→ Problem to work on: The required copy runs from the first line of the material through the line containing "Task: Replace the", exactly as written and without pictures.

========

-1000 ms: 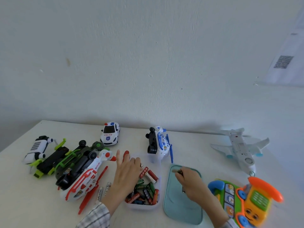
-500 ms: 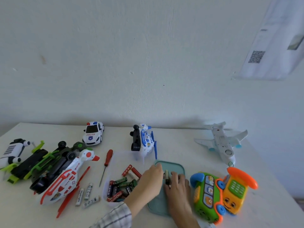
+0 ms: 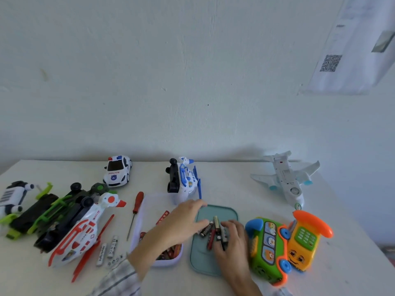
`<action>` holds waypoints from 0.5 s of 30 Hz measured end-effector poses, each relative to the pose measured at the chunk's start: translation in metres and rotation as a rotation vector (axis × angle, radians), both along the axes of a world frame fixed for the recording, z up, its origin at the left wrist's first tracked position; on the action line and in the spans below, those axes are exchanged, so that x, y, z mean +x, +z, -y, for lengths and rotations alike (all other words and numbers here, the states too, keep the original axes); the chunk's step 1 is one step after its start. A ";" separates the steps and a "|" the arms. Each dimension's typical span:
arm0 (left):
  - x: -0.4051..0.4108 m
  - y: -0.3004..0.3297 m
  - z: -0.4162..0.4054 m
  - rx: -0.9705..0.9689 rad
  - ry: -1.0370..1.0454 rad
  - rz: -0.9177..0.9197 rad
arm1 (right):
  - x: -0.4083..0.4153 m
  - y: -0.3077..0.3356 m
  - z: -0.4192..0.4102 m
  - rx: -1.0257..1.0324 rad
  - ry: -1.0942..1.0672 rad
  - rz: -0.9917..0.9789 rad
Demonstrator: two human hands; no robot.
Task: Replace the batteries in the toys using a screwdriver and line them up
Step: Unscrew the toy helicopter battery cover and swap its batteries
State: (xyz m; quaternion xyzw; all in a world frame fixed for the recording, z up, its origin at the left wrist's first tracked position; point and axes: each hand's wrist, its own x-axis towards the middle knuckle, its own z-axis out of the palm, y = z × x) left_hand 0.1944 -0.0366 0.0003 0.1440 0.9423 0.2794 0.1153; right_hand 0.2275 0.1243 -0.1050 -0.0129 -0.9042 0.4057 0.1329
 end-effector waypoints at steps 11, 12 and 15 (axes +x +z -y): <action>0.045 -0.032 0.100 -0.520 0.048 0.072 | -0.038 0.071 0.083 0.424 0.764 -0.065; 0.043 -0.034 0.097 -0.553 0.054 0.063 | -0.050 0.070 0.090 0.560 0.797 -0.034; 0.037 -0.041 0.095 -0.648 0.049 0.032 | -0.074 0.061 0.106 0.879 0.866 0.021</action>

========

→ Result:
-1000 ms: 
-500 ms: 
+0 ms: 
`<action>` holds waypoints from 0.5 s of 30 Hz measured end-effector poses, each relative to the pose measured at the chunk's start: translation in metres and rotation as a rotation vector (axis × angle, radians), both along the axes of a world frame fixed for the recording, z up, its origin at the left wrist's first tracked position; on the action line and in the spans below, those axes are exchanged, so that x, y, z mean +x, +z, -y, for lengths and rotations alike (all other words and numbers here, the states too, keep the original axes); the chunk's step 1 is one step after its start. A ";" separates the steps and a "|" the arms. Each dimension's typical span:
arm0 (left):
  - x: -0.4051..0.4108 m
  - y: -0.3004..0.3297 m
  - z: -0.4162..0.4054 m
  - rx: -0.9705..0.9689 rad
  - ry: -1.0370..1.0454 rad
  - rz: -0.9177..0.9197 rad
arm1 (right):
  - x: -0.4083..0.4153 m
  - y: -0.3077..0.3356 m
  - z: -0.4192..0.4102 m
  - rx: -1.0257..1.0324 rad
  - ry: -1.0942..1.0672 rad
  - rz: -0.9917..0.9789 rad
Demonstrator: two human hands; no robot.
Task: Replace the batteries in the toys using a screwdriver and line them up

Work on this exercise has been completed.